Manchester and Cromwell divide

In the post mortem after Parliament’s failure to follow up its victory Newbury in October 1644, Manchester said, 
‘If we beat the king ninety-nine times, he will be king still and his posterity, and we subjects still; but if he beat us but once we should be hanged and our posterity be undone.’ 
Cromwell replied, 
‘My lord, if this be so, why did we take up arms at first? This is against fighting hereafter. If so, let us make peace, be it never so base’.
This signalled an open quarrel between Cromwell and Manchester over military strategy. Was Parliament to press for negotiations with the king or go all out for a decisive victory?


The creation of the New Model Army

In 1645 the parliamentary victory came remarkably quickly due in large part to the creation of the New Model Army

The origins of the New Model Army went back to the Commons debates in November and December 1644 when Cromwell launched a daring attack on his superior, Manchester. On 9 December he told the House 

‘If the army be not put into another method, and the war more vigorously prosecuted, the people can bear the war no longer, and will enforce you to a dishonourable peace'.

The New Model Army Ordinance of 17 February 1645 merged some of the existing armies into an army of ten cavalry regiments of 600 men each, 12 infantry regiments of 1,200 men and one regiment of 1,000 dragoons (infantrymen on horseback). This army
Sir Thomas Fairfax (1612-71)
would have undisputed first call on Parliament’s resources.  The over-riding criterion was military efficiency not political or religious complexion. Sir Thomas Fairfax, one of the few senior commanders who was neither a peer nor a member of parliament, was appointed commander-in-chief.  
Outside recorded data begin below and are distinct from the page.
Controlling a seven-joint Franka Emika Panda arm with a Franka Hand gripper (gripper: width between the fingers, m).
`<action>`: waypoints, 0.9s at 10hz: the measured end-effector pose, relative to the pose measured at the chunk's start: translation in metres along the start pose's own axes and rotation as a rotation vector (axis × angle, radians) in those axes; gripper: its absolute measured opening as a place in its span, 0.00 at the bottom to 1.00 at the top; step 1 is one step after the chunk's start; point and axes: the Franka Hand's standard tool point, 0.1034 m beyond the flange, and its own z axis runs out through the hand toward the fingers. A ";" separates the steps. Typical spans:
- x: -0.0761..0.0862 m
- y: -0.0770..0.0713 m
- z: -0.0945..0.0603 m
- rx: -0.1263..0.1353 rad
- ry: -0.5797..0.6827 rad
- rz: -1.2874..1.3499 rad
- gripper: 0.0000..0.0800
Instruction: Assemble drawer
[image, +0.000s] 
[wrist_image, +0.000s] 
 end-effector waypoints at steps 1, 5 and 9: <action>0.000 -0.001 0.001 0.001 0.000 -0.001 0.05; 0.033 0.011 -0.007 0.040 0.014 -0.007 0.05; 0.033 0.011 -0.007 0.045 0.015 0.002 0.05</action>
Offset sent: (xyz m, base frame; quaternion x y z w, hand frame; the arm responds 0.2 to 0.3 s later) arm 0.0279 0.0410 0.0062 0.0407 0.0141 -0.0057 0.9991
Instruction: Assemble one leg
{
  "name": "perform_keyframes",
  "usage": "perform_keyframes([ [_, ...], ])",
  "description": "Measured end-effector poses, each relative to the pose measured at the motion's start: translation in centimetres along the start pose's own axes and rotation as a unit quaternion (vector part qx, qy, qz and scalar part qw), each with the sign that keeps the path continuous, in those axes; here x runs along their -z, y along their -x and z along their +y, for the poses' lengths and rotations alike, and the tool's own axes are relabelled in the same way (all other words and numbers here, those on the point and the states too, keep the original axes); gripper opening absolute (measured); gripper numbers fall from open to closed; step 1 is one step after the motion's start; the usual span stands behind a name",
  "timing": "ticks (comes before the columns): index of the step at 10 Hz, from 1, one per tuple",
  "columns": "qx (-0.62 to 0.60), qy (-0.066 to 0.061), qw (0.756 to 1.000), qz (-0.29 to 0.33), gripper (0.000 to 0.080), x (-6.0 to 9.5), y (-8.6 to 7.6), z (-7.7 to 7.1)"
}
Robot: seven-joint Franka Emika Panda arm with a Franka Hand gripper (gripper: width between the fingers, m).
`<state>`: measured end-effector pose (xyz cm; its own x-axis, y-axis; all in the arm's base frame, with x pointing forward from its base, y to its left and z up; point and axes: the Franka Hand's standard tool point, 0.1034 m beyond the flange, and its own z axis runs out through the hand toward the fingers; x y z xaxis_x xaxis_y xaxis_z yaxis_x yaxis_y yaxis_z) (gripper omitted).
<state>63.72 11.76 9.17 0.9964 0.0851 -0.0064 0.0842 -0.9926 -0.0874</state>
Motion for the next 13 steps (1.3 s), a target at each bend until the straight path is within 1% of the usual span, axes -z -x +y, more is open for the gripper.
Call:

On 3 April Parliament passed the Self-Denying Ordinance, which made it illegal for any member of the Commons or Lords to hold an army command. The principal motive was to expel Essex and Manchester from the army.  On 2 April they resigned their commands. Cromwell also offered to resign but was allowed exemption. In June he was appointed Lieutenant-General.



The significance of the New Model Army

Samuel Cooper's portrait of
Oliver Cromwell (1599-1658)
It is possible to exaggerate the importance of the New Model Army; it was made up of men from the existing parliamentary armies, and it contained a proportion of unwilling conscripts. Even at full strength it accounted for less than half the men under arms in England. However, it offered regular pay, supported by fixed taxes on the counties. It was the first English army to wear uniform: red coats faced with blue (Fairfax’s colour) and grey breeches.  It contained a larger proportion of ideologically committed soldiers and officers than any other army that had taken the field.  It was also led by commanders with a good sense of strategy - they never engaged with the enemy unless their own forces were much greater in number. Although it was led by 'gentlemen', it was more meritocratic than any previous army.

Cromwell said 

'I had rather have a plain russet-coated captain that knows what he fights for and loves what he knows, than that which you call a gentleman and is nothing else.'
On 14 June 1645 the New Model Army won its famous victory at Naseby, near Market Harborough, a battle that has been described as the most important on English soil since Hastings. Less that three hours after it began the king was in flight, his infantry was scattered, his guns destroyed, and his treasure and baggage-train taken. 1,000 royalists were killed, but the New Model Army lost no more than 200. It had become a confident, disciplined fighting force. 


The end of the war

Naseby was followed up by further parliamentary victories in both England and Scotland. On 5 May 1646 Charles gave himself up to the astonished Scots at Southwell near Newark. However, he had great hopes of being able to pay on Parliament’s divisions. On 24 June Oxford surrendered and the first Civil War was over. 

On 23 March, 1646, Sir Jacob Astley and his force of 3,000 men had been defeated at Stow-on-the-Wold. He told his captors, 

‘You have done your work, boys, you may now go play if you will not fall out among yourselves.’  
His words were prophetic. Had the English fought simply to give victory to the Scots? And now that the war was over, what was to be done with the Army?